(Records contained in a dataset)

□ □ □ □ □

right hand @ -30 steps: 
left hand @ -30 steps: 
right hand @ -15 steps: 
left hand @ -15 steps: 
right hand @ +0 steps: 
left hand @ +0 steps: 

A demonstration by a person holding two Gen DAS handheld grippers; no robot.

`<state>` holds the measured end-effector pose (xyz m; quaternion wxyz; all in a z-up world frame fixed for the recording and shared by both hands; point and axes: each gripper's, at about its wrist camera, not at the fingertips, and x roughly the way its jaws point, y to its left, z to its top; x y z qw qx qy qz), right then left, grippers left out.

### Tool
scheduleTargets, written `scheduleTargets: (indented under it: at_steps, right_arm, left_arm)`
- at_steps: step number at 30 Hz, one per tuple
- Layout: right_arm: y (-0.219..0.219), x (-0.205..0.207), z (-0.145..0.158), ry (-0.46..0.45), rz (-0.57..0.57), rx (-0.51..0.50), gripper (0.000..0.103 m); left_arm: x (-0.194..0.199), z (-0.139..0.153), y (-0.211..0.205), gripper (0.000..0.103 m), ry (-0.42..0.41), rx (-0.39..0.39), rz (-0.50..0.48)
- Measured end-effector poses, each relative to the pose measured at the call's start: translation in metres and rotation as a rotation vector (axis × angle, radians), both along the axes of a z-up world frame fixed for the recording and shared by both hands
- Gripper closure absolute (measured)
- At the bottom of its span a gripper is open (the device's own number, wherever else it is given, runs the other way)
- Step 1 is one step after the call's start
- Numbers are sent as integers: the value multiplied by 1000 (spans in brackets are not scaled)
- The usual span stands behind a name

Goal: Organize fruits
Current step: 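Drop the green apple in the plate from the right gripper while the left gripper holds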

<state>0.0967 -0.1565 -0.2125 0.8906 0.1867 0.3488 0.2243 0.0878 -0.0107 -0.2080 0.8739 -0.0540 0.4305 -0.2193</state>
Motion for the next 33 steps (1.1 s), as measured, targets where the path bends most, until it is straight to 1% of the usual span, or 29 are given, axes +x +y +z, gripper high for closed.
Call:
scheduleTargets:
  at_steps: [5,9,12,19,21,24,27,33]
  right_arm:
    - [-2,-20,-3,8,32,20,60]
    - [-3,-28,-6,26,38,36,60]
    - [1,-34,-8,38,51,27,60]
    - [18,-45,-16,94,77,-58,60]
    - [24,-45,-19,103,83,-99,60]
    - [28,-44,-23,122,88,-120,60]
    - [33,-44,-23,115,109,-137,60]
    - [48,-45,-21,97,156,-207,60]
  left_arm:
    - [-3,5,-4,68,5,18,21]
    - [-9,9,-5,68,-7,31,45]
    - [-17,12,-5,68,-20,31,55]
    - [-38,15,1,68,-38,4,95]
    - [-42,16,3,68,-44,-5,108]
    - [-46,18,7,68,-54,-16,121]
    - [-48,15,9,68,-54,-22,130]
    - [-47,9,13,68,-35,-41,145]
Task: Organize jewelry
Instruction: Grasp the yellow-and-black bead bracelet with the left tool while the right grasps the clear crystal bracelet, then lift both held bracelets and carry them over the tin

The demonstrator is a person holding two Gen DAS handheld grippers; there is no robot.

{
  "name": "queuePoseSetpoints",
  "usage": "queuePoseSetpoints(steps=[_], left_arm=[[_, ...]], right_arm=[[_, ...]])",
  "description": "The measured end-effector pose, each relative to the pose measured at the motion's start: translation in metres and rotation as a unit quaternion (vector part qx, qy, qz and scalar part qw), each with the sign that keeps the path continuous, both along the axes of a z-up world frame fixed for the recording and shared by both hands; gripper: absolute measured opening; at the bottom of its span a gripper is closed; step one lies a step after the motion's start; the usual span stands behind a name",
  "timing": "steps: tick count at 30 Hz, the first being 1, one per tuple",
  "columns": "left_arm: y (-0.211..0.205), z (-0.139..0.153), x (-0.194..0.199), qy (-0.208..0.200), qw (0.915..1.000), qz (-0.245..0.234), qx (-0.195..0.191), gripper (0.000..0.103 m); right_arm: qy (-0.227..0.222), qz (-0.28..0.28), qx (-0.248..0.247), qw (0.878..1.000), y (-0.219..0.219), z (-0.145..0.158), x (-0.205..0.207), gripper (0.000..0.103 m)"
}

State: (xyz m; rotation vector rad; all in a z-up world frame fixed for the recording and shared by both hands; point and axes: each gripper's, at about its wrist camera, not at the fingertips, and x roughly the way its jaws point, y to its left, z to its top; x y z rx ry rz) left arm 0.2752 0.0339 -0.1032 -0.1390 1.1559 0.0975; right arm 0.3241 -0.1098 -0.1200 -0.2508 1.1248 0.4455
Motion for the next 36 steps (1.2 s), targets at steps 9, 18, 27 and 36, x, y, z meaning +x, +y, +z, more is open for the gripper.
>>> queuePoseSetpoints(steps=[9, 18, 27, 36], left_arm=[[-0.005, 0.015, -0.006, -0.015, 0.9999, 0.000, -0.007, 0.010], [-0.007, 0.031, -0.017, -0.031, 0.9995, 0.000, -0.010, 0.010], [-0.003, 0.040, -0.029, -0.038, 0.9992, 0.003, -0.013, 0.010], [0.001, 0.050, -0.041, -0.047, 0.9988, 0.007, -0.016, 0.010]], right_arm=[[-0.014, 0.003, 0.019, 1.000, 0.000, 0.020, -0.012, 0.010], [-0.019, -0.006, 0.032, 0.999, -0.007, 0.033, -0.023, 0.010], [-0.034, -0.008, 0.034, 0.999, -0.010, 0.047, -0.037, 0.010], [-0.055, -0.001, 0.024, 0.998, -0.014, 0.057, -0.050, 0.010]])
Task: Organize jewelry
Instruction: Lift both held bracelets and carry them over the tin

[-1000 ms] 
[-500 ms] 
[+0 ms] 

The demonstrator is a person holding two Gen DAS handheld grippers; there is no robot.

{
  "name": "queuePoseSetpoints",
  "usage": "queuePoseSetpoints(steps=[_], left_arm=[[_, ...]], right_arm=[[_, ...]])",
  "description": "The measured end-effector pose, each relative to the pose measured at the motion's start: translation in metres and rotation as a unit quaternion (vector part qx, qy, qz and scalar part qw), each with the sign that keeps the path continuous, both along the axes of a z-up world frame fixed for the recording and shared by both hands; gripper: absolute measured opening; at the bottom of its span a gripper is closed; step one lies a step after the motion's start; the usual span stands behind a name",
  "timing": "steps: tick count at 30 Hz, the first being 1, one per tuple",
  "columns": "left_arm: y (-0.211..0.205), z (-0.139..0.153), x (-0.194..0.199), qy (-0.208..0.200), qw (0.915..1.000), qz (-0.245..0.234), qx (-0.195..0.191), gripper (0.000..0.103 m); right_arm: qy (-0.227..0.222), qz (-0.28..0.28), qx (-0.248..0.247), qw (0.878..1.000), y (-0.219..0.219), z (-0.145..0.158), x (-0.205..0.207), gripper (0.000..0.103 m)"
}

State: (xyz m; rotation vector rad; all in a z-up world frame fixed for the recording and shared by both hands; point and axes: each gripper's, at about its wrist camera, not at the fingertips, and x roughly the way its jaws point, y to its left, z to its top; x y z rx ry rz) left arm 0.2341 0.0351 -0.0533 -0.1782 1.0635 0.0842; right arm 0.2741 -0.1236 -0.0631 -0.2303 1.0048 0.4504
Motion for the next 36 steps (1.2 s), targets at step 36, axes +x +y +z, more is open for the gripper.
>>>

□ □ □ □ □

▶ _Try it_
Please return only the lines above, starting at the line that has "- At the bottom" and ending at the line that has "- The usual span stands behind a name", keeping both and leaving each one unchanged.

▶ _Response to this task_
- At the bottom of its span a gripper is open (the device's own number, wherever else it is given, runs the other way)
- Step 1 is one step after the call's start
- Numbers are sent as integers: the value multiplied by 1000 (spans in brackets are not scaled)
- The usual span stands behind a name

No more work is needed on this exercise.